Certes, on trouvera les traces de la débâcle grecque sur la bien-nommée Buy Gold (littéralement : acheter de l’or), tout comme sur le morceau précédent, où l’alphabet constitue une référence directe laissant peu de place à l’équivoque. Pourtant, le disque s’affranchit complètement de son postulat de départ, qui se révèle rapidement simple tremplin pour toutes les expérimentations et échappées possibles. À l’arrivée subsiste surtout l’impression de toucher du doigt la nature profonde d’une musique totalement libre, mais ayant eu besoin, pour voir le jour, de définir des carcans politiques et un brin étriqués. Comme des garde-fous sciemment mis en place pour éviter de finir à l’asile.
Précisons-le plus clairement : nous sommes ici aux antipodes d’un album engagé (quoi que cela veuille dire). Aucune parole revendicatrice, aucun message bastonné lors de refrains fédérateurs. Ne surtout pas attendre ici des lyrics évocateurs et rassurants. Des paroles ? Il n’y en a aucune venant briser les 75 minutes de ce qui restera de bout en bout un gros trip généreux pour certains, peu aimable pour d’autres.
Aux discours martelés, Oiseaux-Tempête préfère opposer des odyssées dantesques, parfois agitées, souvent éthérées, mais régulièrement court-circuitées par des parenthèses plus minimalistes (la très belle et épurée Silencer). À l’arrivée, le disque est moins un témoignage politique qu’un geste poétique, mêlant contemplations infinies et brusques accès de furie. Laves en fusion et cascades prises en glace. Des territoires arpentés comme des travellings infinis.
D’ailleurs, si Oiseaux-Tempête rivalise d’abord avec les « darons » du genre (Mogwai et Explosions In The Sky en tête), d’autres comparaisons, qui ne se limitent plus exclusivement au domaine musical, s’imposent vite comme une évidence. Par exemple, les 11 minutes constituant La Traversée semblent construites à partir du son des palmes d’hélicoptères qui hantaient l’intégralité du film Apocalypse Now, le chef-d’œuvre de Francis. F. Coppola (qui relatait déjà la déliquescence d’un monde, d’une société, engloutis par la folie d’un (des) homme(s)).

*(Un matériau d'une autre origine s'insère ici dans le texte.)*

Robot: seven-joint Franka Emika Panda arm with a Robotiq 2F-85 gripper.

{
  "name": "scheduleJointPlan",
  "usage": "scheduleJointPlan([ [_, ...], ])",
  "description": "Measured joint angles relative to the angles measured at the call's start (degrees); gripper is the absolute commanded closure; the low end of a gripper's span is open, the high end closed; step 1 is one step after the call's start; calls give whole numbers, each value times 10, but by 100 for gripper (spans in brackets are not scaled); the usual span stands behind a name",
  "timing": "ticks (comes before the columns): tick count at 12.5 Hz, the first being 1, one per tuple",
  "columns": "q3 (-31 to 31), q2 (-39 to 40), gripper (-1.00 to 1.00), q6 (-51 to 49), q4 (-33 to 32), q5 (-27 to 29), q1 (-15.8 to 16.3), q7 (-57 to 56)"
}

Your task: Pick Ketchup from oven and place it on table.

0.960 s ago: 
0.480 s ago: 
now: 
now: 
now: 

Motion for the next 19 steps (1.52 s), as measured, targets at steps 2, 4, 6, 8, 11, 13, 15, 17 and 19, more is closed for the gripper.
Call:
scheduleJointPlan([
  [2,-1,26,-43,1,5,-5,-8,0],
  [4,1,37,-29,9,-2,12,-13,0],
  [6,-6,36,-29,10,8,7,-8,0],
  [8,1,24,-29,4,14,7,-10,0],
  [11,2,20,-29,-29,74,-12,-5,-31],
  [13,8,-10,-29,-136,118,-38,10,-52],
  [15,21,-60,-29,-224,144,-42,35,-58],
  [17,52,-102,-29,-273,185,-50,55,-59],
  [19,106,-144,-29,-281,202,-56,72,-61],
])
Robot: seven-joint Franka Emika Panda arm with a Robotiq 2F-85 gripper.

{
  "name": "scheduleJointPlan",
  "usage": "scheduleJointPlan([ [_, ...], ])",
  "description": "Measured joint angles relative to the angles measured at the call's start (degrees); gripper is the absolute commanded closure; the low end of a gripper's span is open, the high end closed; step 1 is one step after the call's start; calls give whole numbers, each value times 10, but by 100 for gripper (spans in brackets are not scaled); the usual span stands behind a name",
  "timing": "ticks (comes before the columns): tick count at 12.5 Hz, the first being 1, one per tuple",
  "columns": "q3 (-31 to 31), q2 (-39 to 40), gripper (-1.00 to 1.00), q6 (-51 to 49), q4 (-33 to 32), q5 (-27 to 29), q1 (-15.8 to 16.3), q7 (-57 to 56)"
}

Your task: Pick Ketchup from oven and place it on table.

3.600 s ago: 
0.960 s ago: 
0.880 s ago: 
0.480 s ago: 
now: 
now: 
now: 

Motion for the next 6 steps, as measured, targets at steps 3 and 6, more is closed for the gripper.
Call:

Mais au fond, si le disque de Oiseaux-Tempête apparaît comme véritablement révolutionnaire, fossoyeur en effet d’un certain consumérisme occidental, c’est surtout dans la façon dont le groupe appréhende la musique. À une époque de dématérialisation avancée, leur disque n’est pas fait pour les iPod, les iMac, ou quoi que ce soit d’autre sentant trop la Pomme ou Microsoft. L’objet, le disque en tant que tel, se révèle plantureux, et nécessite du temps, précisément ce qui nous fait si souvent défaut. Le son ne peut ainsi s’épanouir qu’en vinyle, et force l’écoute attentive, tout comme l’examen minutieux du livret et son artwork plantureux.

Enfin, pour que l’expérience soit tout à fait complète, il ne faudra pas manquer d’aller voir le groupe en concert, et mieux, ne surtout pas rater leur film expérimental actuellement en préparation qui accompagnera de prochaines performances live.